# Melted cheese powder



## Riveritos

Hello, I need some help to translate this ingredient (melted cheese powder) into Czech. 
My try is:   *tavený sýr v prášku*.
What do you suggest me?
Thanks in advance.


----------



## K.u.r.t

sounds right


----------



## werrr

K.u.r.t said:


> sounds right


I don’t think so.

I’m not sure what the “melted” stays for, possibly “rozpuštěný” or “roztavený”, but definitely not for “tavený”. The term “tavený” in connection with cheese is technical term for “processed (cheese)”:

  _tavený sýr_ = _processed cheese_
  _tavený sýr v prášku_ = _processed cheese in powder form / powdered processed cheese_

  _cheese powder_ = _sušený sýr_

So, perhaps “roztavený/rozpuštěný sušený sýr”, but it is strange.
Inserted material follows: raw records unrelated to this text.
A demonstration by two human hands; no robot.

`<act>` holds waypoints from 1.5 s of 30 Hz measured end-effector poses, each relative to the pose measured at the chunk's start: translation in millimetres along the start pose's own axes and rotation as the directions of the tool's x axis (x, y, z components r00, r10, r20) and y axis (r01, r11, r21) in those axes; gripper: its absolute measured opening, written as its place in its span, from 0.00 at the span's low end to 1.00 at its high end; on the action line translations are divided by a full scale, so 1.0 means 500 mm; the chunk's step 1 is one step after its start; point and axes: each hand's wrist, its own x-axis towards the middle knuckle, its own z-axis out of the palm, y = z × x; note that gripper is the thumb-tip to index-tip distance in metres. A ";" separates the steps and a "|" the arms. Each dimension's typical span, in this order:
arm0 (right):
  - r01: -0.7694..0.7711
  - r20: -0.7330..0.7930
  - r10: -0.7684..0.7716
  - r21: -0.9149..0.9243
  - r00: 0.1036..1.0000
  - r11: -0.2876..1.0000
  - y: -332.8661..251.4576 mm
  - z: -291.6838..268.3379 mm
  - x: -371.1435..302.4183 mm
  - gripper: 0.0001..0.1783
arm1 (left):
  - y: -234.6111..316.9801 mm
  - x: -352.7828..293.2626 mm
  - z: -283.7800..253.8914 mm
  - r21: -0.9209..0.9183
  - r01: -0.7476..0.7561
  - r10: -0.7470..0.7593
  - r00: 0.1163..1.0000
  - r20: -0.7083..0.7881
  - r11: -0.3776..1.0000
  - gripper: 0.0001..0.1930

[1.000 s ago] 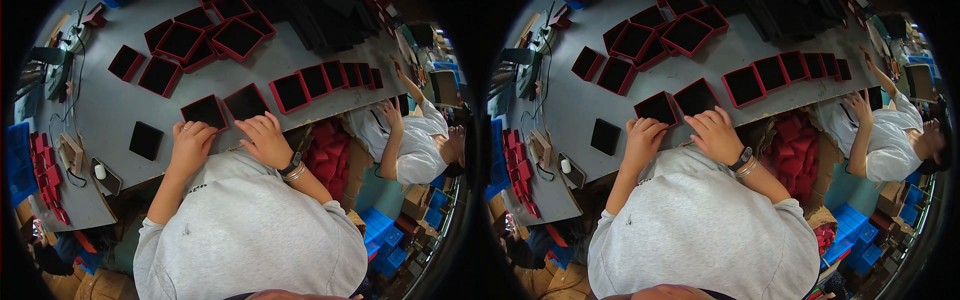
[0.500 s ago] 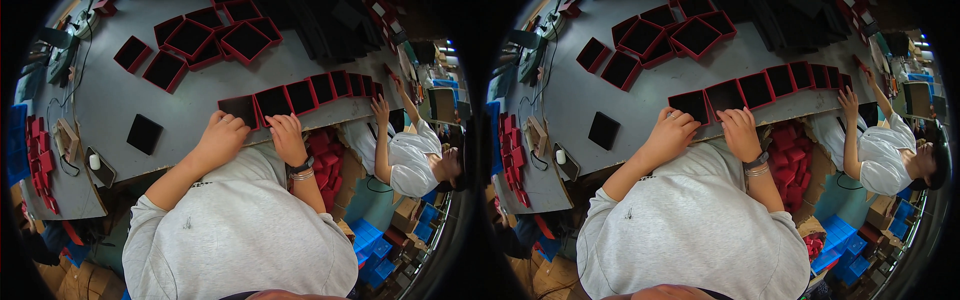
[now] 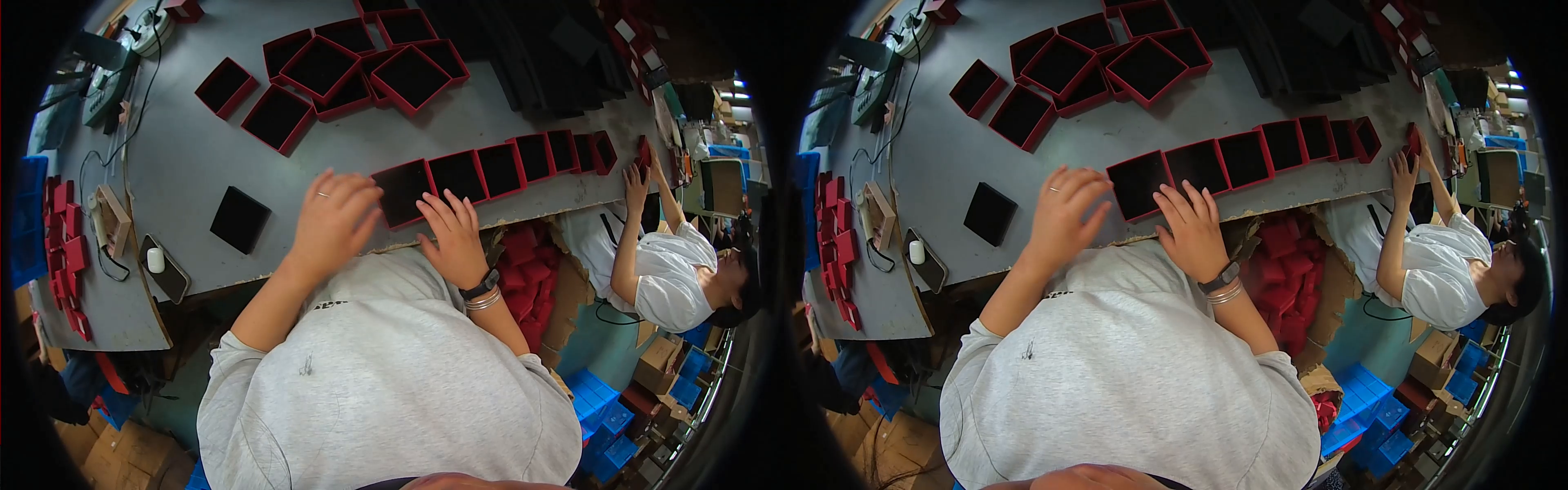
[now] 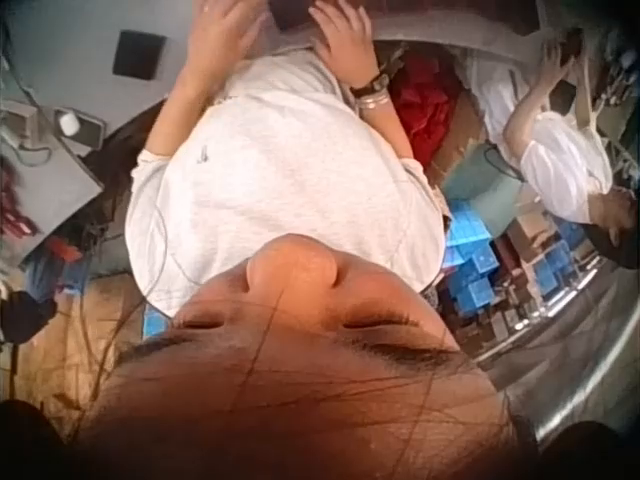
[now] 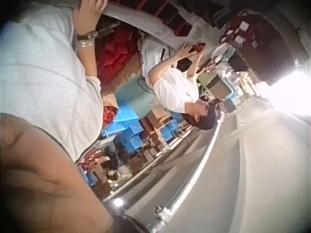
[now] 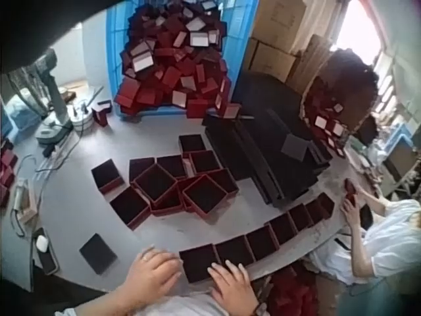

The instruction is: Inserting foam padding into small red and black gift boxes at a factory workbench.

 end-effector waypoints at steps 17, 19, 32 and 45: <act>-0.219 -0.143 0.207 -0.076 0.968 0.973 0.129 -0.024 -0.039 0.31 | -0.125 -0.043 -0.053 0.144 0.315 -0.296 0.944 -0.144 0.938 0.04; -0.191 -0.200 0.181 -0.031 0.963 0.981 0.120 -0.028 -0.028 0.30 | -0.089 -0.051 -0.039 0.093 0.259 -0.254 0.965 -0.065 0.961 0.05; 0.020 -0.057 -0.017 0.058 0.998 0.998 0.026 -0.004 0.010 0.24 | 0.020 -0.003 0.067 -0.152 -0.070 0.110 0.954 0.277 0.986 0.23; -0.058 -0.310 0.096 0.129 0.946 0.990 0.110 -0.050 0.031 0.22 | -0.150 0.136 0.033 0.219 0.222 -0.143 0.934 -0.328 0.950 0.27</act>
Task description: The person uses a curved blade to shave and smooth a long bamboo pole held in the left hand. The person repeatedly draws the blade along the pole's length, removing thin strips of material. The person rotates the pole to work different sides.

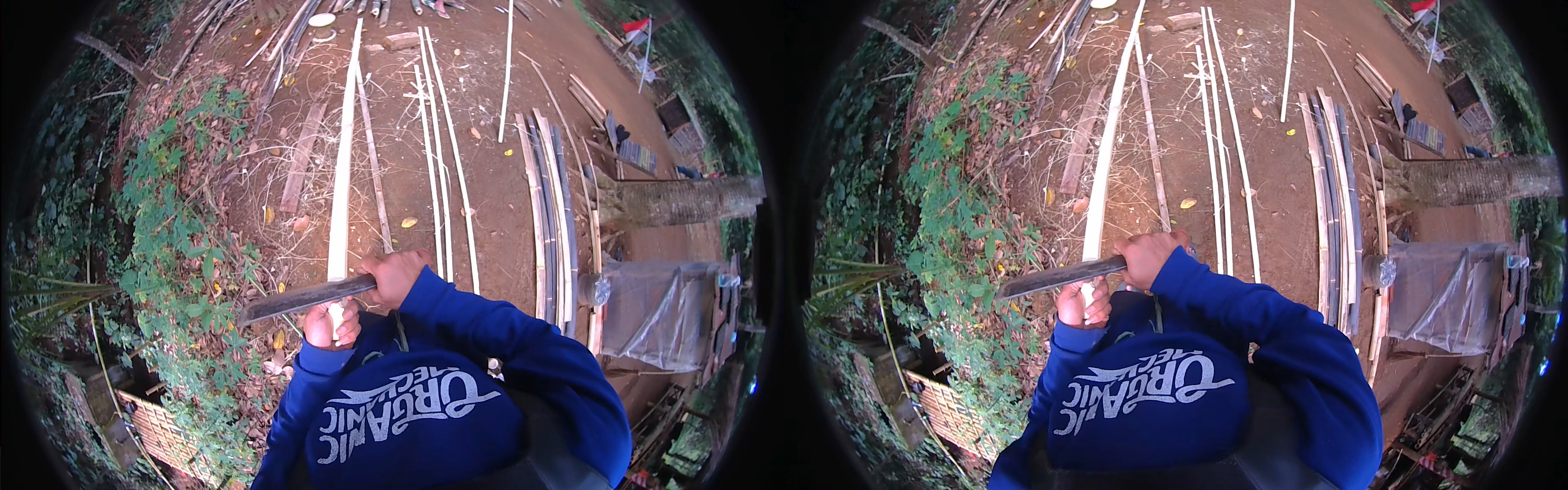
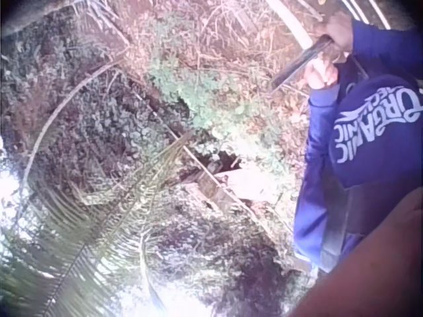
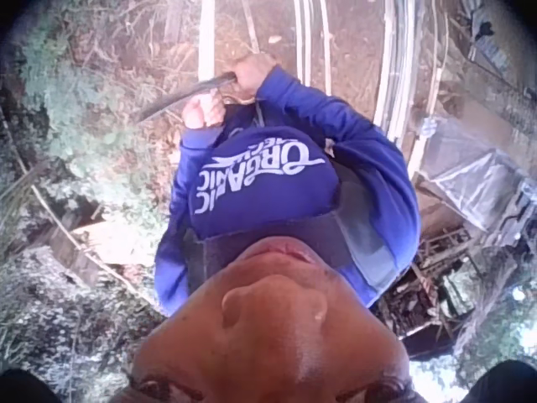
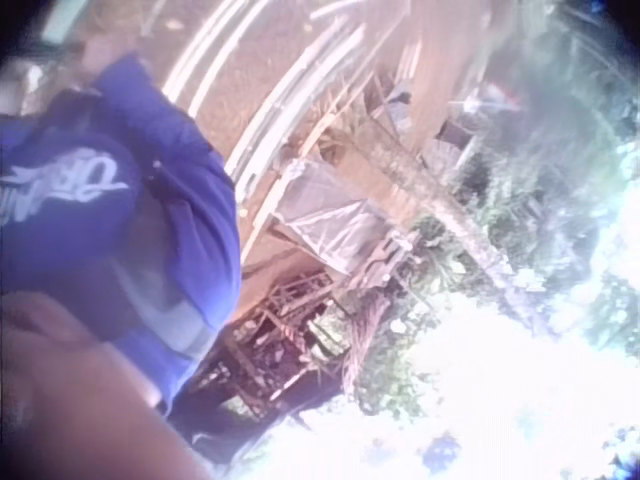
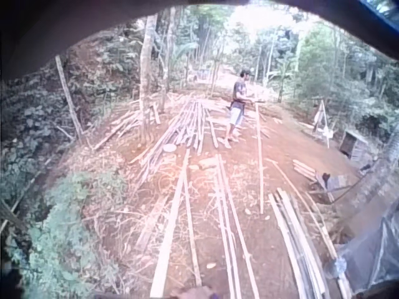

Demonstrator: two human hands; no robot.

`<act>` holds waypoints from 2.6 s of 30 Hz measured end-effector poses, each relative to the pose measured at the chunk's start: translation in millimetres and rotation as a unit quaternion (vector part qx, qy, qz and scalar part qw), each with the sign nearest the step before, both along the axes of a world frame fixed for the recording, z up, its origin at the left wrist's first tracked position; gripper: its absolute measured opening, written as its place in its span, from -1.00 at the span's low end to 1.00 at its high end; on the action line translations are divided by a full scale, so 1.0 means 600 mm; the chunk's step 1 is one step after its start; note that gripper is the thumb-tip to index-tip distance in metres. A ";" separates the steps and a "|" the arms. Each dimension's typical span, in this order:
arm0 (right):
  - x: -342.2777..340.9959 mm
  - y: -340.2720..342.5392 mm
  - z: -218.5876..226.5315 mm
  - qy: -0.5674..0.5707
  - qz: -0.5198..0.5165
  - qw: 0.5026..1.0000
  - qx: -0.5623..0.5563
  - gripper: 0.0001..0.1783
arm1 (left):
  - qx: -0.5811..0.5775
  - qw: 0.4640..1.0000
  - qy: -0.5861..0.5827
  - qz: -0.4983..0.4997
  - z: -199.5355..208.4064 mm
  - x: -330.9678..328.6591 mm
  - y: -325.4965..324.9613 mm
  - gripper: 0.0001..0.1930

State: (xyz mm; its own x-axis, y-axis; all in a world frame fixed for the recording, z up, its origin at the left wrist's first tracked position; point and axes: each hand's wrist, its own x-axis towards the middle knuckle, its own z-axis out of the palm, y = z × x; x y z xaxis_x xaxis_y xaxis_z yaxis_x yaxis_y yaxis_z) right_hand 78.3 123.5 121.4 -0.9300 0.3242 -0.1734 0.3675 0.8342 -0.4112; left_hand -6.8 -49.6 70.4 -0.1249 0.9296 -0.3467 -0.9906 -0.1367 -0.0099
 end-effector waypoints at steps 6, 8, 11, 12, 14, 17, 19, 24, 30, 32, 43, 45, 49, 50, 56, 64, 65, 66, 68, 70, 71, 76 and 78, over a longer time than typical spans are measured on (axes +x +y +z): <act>-0.019 0.015 -0.037 0.033 -0.069 0.995 0.057 -0.80 | -0.003 0.997 0.069 -0.028 0.037 0.001 -0.037 -0.71; -0.007 0.049 -0.048 0.013 -0.084 0.993 0.079 -0.81 | -0.007 0.997 0.067 -0.029 0.038 0.011 -0.052 -0.71; -0.005 0.016 -0.022 0.018 0.000 0.998 0.053 -0.80 | -0.020 0.996 0.083 -0.019 0.023 0.005 -0.059 -0.70; -0.007 -0.017 0.005 0.006 0.027 0.999 0.045 -0.79 | -0.026 0.995 0.090 -0.017 0.018 0.005 -0.060 -0.70; -0.002 -0.057 0.009 0.049 0.072 0.996 0.011 -0.79 | -0.043 0.995 0.092 -0.020 0.018 0.007 -0.060 -0.70; -0.009 -0.068 0.000 0.053 0.042 0.998 0.011 -0.86 | -0.030 0.997 0.075 -0.008 0.018 0.011 -0.068 -0.69; -0.018 -0.061 -0.003 0.051 0.045 0.997 0.034 -0.86 | -0.026 0.997 0.076 0.002 0.018 0.009 -0.066 -0.69; -0.024 -0.027 -0.010 0.054 0.036 0.992 0.105 -0.81 | -0.024 0.997 0.074 0.019 0.035 0.009 -0.060 -0.68; -0.051 0.063 -0.008 -0.076 -0.005 0.988 0.136 -0.76 | -0.079 0.992 0.102 0.005 0.060 0.015 -0.047 -0.68; -0.055 0.106 -0.036 -0.086 -0.021 0.987 0.135 -0.76 | -0.095 0.989 0.109 0.001 0.068 0.019 -0.043 -0.68; -0.013 0.049 0.056 0.019 0.094 0.995 -0.004 -0.78 | -0.203 0.945 0.254 -0.034 0.159 0.051 0.020 -0.86; -0.004 0.028 0.069 0.013 0.102 0.995 -0.005 -0.74 | -0.200 0.933 0.295 -0.040 0.148 0.060 0.019 -0.84; 0.017 0.023 0.058 0.036 0.110 0.993 0.006 -0.76 | -0.217 0.930 0.296 -0.034 0.152 0.075 0.035 -0.85; 0.022 0.023 0.057 0.050 0.107 0.993 -0.002 -0.77 | -0.216 0.929 0.298 -0.046 0.160 0.076 0.039 -0.85; 0.036 0.043 0.006 0.053 0.034 0.996 0.061 -0.78 | -0.243 0.909 0.335 -0.044 0.150 0.107 0.059 -0.89; 0.037 0.108 -0.017 0.020 0.017 0.999 0.022 -0.80 | -0.233 0.909 0.343 -0.053 0.156 0.110 0.069 -0.88; 0.049 0.091 0.000 0.020 0.034 0.999 0.010 -0.80 | -0.236 0.910 0.336 -0.054 0.156 0.110 0.068 -0.88; 0.061 0.066 0.027 0.020 0.049 0.999 -0.001 -0.81 | -0.237 0.912 0.331 -0.058 0.156 0.111 0.069 -0.88; 0.075 0.051 0.029 0.029 0.056 0.998 0.004 -0.81 | -0.241 0.909 0.334 -0.056 0.153 0.116 0.068 -0.89; 0.069 0.062 0.008 0.037 0.044 0.998 0.021 -0.80 | -0.241 0.902 0.355 -0.051 0.148 0.123 0.070 -0.90; 0.068 0.065 0.004 0.041 0.040 0.998 0.030 -0.79 | -0.242 0.906 0.345 -0.049 0.145 0.123 0.068 -0.91; 0.086 0.029 0.019 0.033 0.028 0.999 0.018 -0.84 | -0.238 0.919 0.309 -0.051 0.151 0.115 0.059 -0.92; 0.081 0.048 0.026 0.016 0.009 0.999 0.029 -0.84 | -0.234 0.919 0.314 -0.044 0.152 0.118 0.061 -0.92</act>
State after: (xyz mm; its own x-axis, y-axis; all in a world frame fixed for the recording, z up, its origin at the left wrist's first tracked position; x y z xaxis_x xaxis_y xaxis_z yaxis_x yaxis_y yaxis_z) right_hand 126.9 152.2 137.3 -0.9403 0.3168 -0.1241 0.3401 0.8633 -0.3730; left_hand 64.2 -13.1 161.6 -0.3682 0.7132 -0.5965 -0.7880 0.1010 0.6073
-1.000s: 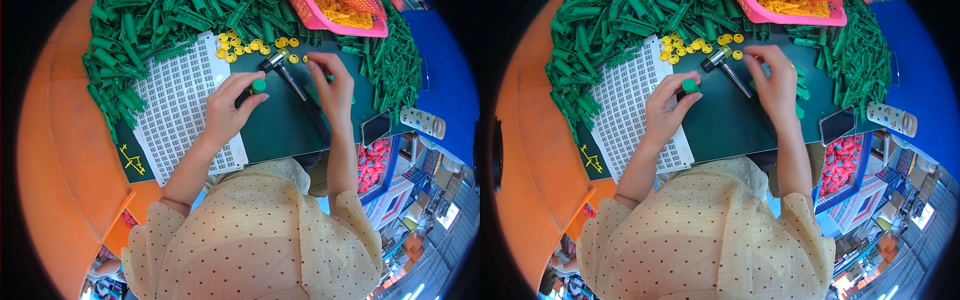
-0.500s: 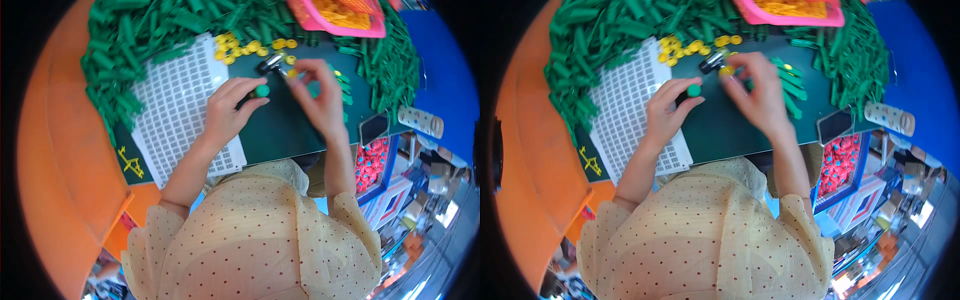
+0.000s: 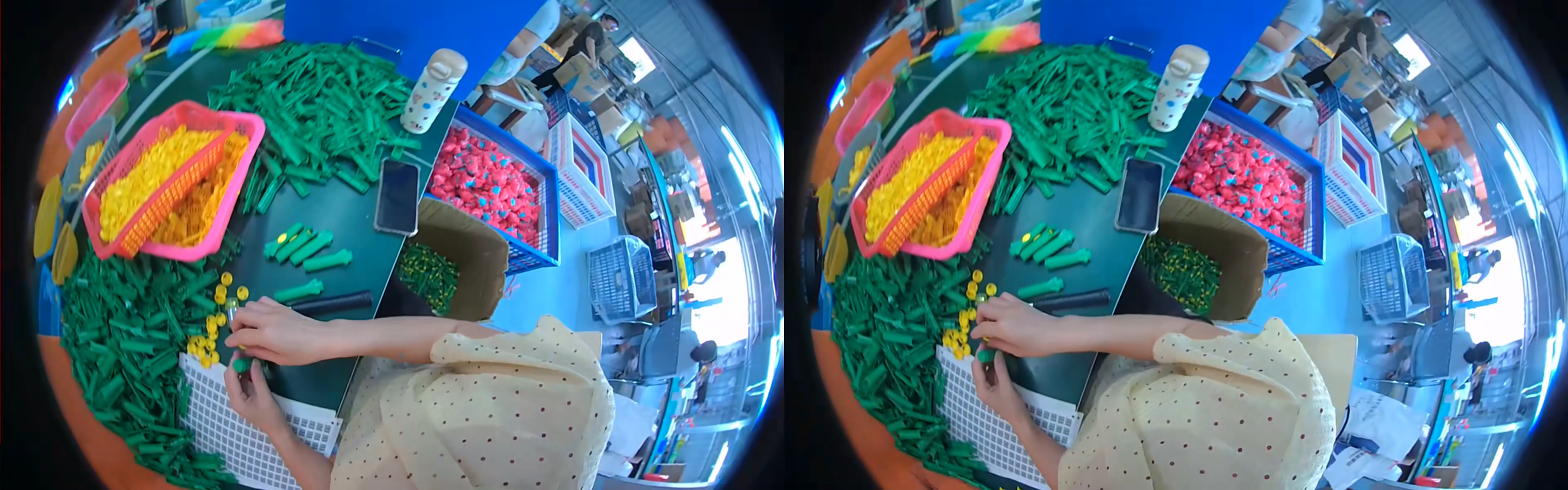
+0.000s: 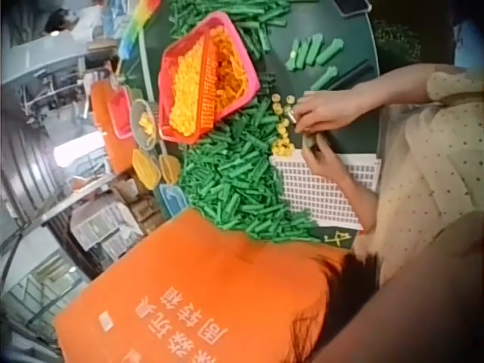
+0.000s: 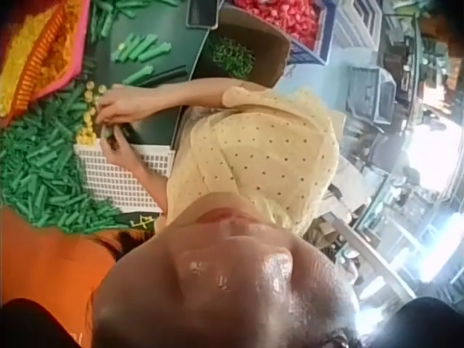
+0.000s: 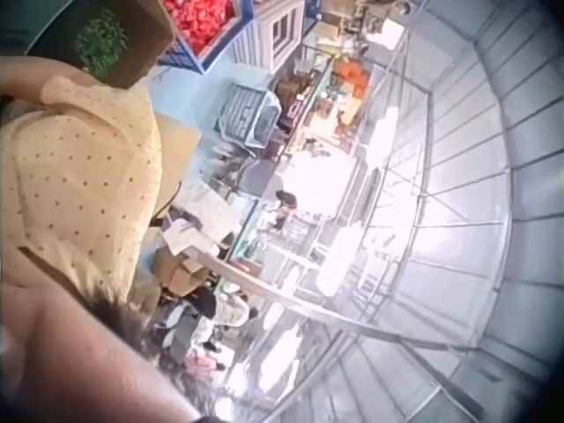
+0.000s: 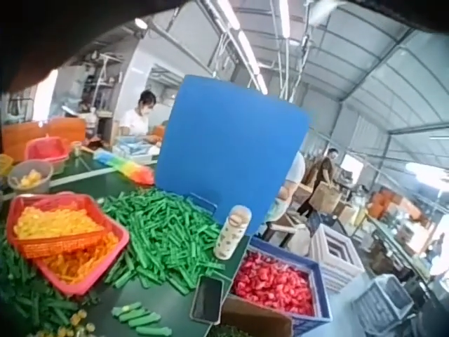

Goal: Assemble small plastic toy components by tapping a yellow connector into a green tube using a small hammer.

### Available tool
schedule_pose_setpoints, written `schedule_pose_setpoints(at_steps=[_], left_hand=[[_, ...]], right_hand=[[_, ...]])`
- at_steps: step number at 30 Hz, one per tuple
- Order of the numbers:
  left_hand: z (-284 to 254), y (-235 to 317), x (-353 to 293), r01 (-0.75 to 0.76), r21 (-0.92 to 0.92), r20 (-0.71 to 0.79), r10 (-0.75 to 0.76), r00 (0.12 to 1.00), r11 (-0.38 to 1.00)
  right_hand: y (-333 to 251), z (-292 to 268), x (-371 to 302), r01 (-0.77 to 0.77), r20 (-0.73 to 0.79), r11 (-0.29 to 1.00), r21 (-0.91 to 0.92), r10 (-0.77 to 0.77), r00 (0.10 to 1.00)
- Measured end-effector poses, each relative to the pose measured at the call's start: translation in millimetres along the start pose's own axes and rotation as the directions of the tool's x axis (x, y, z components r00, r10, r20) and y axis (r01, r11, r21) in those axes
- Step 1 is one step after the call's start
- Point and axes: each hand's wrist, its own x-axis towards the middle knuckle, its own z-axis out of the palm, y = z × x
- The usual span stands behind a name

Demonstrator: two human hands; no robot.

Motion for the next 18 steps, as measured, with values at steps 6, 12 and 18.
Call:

What’s the exact meaning of the English “melted cheese powder”? Is it an ingredient as written on the packaging of a product, or an ingredient in the process of cooking - i.e. an ingredient in recipe?


----------



## Riveritos

It's an ingredient written on the label of a bakery product. I'm almost sure the correct word is _tavený sýr _but I'll check it better.
Thank you for your help


----------



## winpoj

We need to consider that the expression might mean melted "cheese powder", instead of "melted cheese" powder.

So I imagine you have some cheese powder, sprinkle it on the surface of the pastry and melt it to form some sort of crust. That would probably translate as " rozpuštěný/roztavený sýrový prášek" or "rozpuštěný sýr v prášku" .


----------